Identification of novel Biomarkers for idiosyncratic drug-induced liver injury by combining MetaHeps® and Proteomics

A Benesic ¹^,², D Dragoi ¹, SM Ehrlich ¹, G Pichler ³^,⁴, NA Kulak ³^,⁴, AL Gerbes ¹

¹Klinikum der LMU München, Campus Großhadern, Medizinische Klinik II, Leber Centrum München, München, Deutschland
²MetaHeps GmbH, Martinsried, Deutschland
³Max Planck Institute for Biochemistry, Department of Proteomics and Signal Transduction, Martinsried, Deutschland
⁴Preomics GmbH, Gauting, Deutschland

Congress Abstract

Background: Drug-induced liver injury (DILI) is the most frequent cause of acute liver failure and the single most important reason for regulatory actions on drugs. In contrast to dose-related hepatotoxicity, idiosyncratic DILI (iDILI) is not predictable by preclinical models. Diagnosis of iDILI relies on the exclusion of other causes for liver injury and it may be impossible to identify the causative agent in polymedication. These difficulties in precise case characterization impede with efficient development of novel iDILI biomarkers. We have developed a method to diagnose or exclude iDILI using hepatocyte-like cells derived from peripheral monocytes (MetaHeps®) allowing improved causality assessment in polymedication.
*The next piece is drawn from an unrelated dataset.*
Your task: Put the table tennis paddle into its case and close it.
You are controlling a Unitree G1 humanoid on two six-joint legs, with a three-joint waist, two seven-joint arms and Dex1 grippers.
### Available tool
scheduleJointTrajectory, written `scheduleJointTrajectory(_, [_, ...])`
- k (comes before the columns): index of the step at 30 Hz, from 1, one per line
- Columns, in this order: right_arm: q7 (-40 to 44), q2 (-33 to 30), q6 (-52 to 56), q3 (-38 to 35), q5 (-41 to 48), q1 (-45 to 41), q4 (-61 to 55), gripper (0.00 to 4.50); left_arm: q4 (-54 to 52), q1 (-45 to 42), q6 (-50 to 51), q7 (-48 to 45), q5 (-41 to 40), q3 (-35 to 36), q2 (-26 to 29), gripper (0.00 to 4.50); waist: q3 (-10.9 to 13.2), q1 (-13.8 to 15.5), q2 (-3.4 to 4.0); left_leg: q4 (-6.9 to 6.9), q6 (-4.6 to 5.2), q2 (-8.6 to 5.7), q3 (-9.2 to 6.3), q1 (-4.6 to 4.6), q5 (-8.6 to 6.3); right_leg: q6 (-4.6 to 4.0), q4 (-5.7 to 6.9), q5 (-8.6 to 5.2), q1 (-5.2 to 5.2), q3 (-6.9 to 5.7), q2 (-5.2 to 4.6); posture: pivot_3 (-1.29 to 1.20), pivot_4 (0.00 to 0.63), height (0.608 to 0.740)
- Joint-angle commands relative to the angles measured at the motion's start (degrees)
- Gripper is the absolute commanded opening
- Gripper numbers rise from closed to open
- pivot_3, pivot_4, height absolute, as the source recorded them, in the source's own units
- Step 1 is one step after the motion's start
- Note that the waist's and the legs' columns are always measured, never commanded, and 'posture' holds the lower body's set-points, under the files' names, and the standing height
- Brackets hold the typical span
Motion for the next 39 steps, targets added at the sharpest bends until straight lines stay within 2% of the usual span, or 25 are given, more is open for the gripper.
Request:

Aim of this study was to investigate whether proteomics analyses of patient derived MetaHeps® allow the identification of novel iDILI biomarkers.

Methods: MetaHeps® were generated from donors who underwent diclofenac (diclo) -treatment: a) healthy donors who tolerated diclo (healthy; n = 3), b) patients who suffered iDILI by diclo (DicloDILI, n = 4), c) patients with iDILI caused by another drug (DILI nonDiclo, n = 2) and d) patients with acute liver injury of non-drug cause (nonDILI; n = 3). MetaHeps® were treated with diclofenac in vitro and analysis of MetaHeps® was performed using mass spectrometry (MS)-based proteomics.
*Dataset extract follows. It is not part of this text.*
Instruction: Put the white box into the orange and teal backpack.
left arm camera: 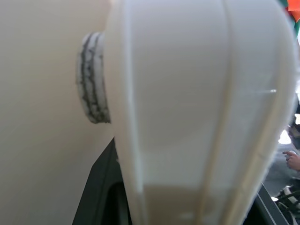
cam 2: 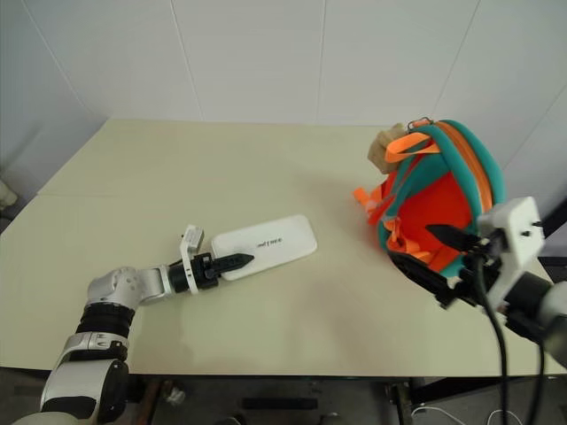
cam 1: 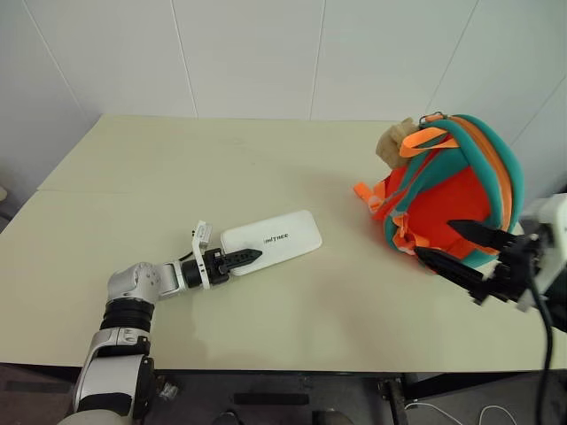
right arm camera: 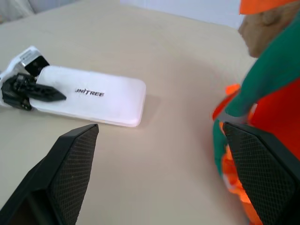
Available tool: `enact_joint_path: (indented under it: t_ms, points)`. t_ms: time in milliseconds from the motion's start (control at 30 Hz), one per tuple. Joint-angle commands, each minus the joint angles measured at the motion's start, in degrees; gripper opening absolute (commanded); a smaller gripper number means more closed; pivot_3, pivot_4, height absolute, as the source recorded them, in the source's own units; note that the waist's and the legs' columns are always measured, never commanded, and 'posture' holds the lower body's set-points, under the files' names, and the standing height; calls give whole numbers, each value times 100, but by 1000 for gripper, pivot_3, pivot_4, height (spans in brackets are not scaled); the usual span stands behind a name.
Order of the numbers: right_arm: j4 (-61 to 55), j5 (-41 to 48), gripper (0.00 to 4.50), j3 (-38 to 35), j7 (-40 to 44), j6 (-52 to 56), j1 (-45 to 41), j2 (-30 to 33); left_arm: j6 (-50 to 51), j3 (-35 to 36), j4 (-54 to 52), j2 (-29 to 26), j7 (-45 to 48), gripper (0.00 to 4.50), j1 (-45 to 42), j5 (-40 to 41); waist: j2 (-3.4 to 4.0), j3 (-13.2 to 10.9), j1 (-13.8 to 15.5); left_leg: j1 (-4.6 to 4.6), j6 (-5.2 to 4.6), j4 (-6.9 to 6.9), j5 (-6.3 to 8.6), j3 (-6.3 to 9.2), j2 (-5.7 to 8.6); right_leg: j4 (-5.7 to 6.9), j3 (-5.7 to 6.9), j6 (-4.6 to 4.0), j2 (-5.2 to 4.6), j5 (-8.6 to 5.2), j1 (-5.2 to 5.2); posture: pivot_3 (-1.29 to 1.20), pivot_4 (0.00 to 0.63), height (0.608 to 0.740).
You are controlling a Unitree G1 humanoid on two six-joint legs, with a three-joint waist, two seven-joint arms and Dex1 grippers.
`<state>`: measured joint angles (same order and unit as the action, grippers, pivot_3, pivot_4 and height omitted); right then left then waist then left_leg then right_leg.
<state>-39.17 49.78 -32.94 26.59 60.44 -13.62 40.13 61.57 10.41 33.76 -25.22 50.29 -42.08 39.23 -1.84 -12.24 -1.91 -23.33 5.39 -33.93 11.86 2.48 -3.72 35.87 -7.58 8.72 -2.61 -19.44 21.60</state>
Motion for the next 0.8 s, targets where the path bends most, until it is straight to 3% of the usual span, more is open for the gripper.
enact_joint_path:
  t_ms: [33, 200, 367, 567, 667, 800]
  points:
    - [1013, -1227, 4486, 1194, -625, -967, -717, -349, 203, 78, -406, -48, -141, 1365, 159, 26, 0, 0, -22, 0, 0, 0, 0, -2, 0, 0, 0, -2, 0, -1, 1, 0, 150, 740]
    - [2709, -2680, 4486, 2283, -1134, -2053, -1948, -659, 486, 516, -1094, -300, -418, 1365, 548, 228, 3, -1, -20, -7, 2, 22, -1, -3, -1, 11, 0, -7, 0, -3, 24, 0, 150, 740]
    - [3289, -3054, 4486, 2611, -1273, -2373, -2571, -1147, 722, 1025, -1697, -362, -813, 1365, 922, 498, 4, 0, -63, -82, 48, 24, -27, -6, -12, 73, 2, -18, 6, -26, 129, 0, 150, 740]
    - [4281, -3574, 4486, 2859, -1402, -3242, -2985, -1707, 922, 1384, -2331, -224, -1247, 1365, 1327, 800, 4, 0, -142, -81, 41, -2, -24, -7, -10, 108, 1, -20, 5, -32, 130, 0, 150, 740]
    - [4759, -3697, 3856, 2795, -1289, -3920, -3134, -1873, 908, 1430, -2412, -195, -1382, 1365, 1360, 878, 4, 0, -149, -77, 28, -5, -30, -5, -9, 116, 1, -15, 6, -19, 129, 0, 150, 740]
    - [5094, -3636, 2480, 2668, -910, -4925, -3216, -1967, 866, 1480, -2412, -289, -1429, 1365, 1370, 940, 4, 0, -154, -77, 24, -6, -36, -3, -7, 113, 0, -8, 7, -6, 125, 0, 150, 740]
Results: Our “proof of concept” study shows that MS-based proteomics allows to identify > 3.000 proteins from MetaHeps®. Relevant differences in protein expression patterns were found between the single donors. Using Heat-Plot visualization as well as principal component analysis (PCA) we could show that MetaHeps® from patients with similar diagnoses could be classified into separate clusters. MetaHeps® from patients with DicloDILI showed distinct changes in protein expression patterns after diclofenac challenge compared to other analyzed groups. Pathway analysis showed significant effects of diclofenac in RedOx-stress associated protein families.

Conclusions: Diclofenac seems to evoke specific changes in protein expression patterns in MetaHeps® from DicloDILI patients. Our study provides evidence that combination of MetaHeps® and MS-based proteomics may present a novel method to identify drug-specific biomarkers for iDILI.